A sad good bye to the Kadoka Press newspaper

The last Issue. -0-
As I write this story (actually it is more of a column/editorial) I think about the old publisher’s rule of thumb to keep the facts on the front page but do keep a page where you and the readers can voice their opinion. This week I am breaking the rules! I keep thinking of the Larry Parkinsons of the world. Those type of editors and publishers never let themselves get bigger than what they personally could handle. Larry, and his wife Alvina, with some help once in a while, took care of the paper and printed news for many years (30 years actually). Maybe they had less troubles, back then, but I doubt it. The Kadoka Press was the third newspaper that we added to our newspaper and publishing group. We grew and added newspapers in communities that were over 100 miles apart, Two hunded miles separates the Bison Courier from the Murdo Coyote. It seemed to be easy then.
When we purchased the Kadoka Press in May of 1989, it was 81 years from when the first Kadoka Press was printed. (See reprints of front pages inside) There were struggles in every decade for the newspaper industry. I know there were tough issues, because of the stories the old publishers told at conventions. After listening to their stories, I would say we have it easy these days, going from the hot lead and hand-set type of the letter press days, to offset printing and digital composition.
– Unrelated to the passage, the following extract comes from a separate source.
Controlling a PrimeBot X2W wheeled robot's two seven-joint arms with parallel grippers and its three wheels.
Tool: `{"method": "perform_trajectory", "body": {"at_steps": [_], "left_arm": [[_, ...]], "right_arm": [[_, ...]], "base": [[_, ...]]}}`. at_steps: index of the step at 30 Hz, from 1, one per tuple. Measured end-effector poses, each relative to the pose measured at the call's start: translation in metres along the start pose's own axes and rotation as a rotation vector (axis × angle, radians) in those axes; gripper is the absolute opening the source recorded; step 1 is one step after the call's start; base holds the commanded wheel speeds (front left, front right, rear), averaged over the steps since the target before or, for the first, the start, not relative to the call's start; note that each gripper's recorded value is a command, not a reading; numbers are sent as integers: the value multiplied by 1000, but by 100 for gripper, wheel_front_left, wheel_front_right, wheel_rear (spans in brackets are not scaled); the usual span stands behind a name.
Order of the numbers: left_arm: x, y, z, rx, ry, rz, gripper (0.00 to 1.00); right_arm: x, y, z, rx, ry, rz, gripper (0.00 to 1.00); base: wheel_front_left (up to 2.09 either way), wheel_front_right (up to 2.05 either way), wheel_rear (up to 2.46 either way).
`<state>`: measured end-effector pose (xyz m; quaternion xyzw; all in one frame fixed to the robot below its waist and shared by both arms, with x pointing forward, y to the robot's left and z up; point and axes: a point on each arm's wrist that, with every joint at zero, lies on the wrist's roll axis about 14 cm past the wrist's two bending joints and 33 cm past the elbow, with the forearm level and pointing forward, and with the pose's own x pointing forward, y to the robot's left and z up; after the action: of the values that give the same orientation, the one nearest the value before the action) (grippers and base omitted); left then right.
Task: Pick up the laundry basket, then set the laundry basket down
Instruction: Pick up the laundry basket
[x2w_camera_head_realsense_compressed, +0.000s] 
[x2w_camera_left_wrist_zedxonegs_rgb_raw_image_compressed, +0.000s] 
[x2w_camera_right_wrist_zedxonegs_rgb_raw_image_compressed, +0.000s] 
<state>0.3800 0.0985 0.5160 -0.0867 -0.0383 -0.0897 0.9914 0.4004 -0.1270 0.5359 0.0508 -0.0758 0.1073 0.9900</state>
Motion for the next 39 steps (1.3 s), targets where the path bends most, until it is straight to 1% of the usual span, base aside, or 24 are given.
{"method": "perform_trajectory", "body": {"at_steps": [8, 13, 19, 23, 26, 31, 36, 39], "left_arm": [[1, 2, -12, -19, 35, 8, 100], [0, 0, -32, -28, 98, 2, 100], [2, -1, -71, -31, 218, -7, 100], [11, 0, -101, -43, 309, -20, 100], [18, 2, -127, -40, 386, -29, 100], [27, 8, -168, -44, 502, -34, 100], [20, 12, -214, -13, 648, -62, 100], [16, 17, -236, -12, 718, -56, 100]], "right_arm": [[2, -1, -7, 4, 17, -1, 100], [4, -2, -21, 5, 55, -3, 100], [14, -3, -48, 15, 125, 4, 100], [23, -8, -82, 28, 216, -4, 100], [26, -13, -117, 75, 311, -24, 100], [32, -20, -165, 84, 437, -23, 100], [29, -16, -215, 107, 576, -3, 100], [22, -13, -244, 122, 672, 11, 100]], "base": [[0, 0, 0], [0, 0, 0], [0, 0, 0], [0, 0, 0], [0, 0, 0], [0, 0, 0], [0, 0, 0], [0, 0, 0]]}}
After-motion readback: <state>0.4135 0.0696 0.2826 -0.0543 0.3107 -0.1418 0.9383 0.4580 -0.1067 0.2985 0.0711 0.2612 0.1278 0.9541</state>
My father, Les Ravellette was a newspaper guy that dealt with the letterpress days, just like the former publisher of the Kadoka Press, Larry Parkinson. In their early years they set copy made of lead, and printed the hard way. Now we can hammer out a story and set in on fire through all kinds of avenues on social media, even before it’s printed on newsprint and mailed through the US Postal Service. We have it easy. 
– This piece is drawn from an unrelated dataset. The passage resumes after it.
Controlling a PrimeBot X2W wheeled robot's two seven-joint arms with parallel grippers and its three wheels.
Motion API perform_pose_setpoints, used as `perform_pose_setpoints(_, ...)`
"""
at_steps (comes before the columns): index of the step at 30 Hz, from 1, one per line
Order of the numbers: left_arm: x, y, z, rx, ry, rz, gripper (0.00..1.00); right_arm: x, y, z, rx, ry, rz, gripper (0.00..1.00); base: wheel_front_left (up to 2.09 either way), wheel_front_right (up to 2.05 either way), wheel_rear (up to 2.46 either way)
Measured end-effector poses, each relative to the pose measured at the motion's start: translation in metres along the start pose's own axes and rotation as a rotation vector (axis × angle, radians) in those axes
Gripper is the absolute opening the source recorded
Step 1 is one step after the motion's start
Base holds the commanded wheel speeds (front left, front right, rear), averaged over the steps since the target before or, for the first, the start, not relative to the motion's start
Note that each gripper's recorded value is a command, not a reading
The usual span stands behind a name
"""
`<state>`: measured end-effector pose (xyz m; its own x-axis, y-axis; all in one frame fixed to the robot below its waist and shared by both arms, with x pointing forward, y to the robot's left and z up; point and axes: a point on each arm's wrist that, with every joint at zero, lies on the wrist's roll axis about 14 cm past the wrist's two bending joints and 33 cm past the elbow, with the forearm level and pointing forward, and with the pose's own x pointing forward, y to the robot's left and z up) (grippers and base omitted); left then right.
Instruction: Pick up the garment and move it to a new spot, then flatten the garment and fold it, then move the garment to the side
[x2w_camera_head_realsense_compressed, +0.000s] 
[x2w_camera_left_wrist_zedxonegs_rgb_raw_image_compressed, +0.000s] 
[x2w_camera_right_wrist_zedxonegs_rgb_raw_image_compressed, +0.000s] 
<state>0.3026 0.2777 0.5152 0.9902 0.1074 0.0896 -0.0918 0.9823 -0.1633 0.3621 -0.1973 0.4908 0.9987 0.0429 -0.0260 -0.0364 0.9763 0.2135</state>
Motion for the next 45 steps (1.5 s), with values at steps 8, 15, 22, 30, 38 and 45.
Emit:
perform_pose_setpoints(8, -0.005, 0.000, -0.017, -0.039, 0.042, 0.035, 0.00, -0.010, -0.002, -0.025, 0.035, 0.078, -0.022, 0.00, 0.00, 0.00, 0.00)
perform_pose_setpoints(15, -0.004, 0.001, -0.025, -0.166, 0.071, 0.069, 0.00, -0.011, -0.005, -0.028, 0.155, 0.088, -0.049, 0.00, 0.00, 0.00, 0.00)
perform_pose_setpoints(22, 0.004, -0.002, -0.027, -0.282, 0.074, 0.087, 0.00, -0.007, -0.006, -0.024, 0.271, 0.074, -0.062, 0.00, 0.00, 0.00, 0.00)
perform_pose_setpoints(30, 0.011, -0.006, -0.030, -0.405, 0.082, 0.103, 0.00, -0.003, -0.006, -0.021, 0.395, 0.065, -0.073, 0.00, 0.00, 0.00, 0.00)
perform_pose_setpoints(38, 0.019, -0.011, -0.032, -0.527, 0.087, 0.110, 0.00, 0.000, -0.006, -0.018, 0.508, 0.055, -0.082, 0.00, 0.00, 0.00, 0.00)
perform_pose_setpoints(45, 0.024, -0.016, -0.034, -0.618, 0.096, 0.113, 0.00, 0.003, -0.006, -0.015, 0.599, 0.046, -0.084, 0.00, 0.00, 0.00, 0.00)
Pictures are easy to take now. We can even take them from our phones. Pictures can be shared on all avenues of social media way before they get printed in the newspaper. We have it easy. . . . . . or do we? 
On social media and the internet, things can get erased, we can lose data, we can even manipulate pictures and data that can change everything. 
As you will see in some of the pages of the old newspapers printed in this issue, you cannot erase that. Once it is in printed form it is very powerful. So powerful, grandparents cry when they see their grandchildren receiving their high school diploma or making the winning basket at the basketball game. So powerful that parents can’t wait to open up and see a picture of their son or daughter receiving the state FFA award printed inside the newspaper. How many newspaper cut outs of children and family members have hung on refrigerator doors over the years?
These past few years have been challenging for everyone in every facet of business. Even before the pandemic we had a work force issue. Since the pandemic, we have some of the former work force not wanting to step back into the working world. The last couple years of the pandemic has given more reasons for adults and youth, to not hold a full or part time job. Stay at home and live off others, has been the norm for some of our country’s former work force. “I can make more money staying at home, then I could ever make working at my job.” I have actually heard that too many times. What have we created here? We have created a very bad work ethic that has been the reason for many partial and permanent shut downs. We have the need for many more workers on the job than are actually coming forward. Where have they gone and what are they doing? 
Many business owners have been forced to cut their services or fill only a portion of their tables because of a lack of servers at restaurants. Some businesses have had to open their seasonal tourist businesses a month late, or not at all, due to the lack of workers. Some have had to shut down their businesses totally due to the lack of work force, like the Kadoka Press. I know we are not alone. Do those in business have it easy? I don’t think so! Small business ownership is tough, but it is the livelihood of every community. It takes guts to own and run a business. We have to bring back the guts to our workforce and our youth, or this situation is going to continue. 
Please keep supporting your local business trade. Work if you can, even part time workers are needed. If you are able, consider going out and helping a local business keep their doors open, or they will close. I ask that you be responsible, and work for a living. Enjoy the things that you worked hard for, and take pride in it. 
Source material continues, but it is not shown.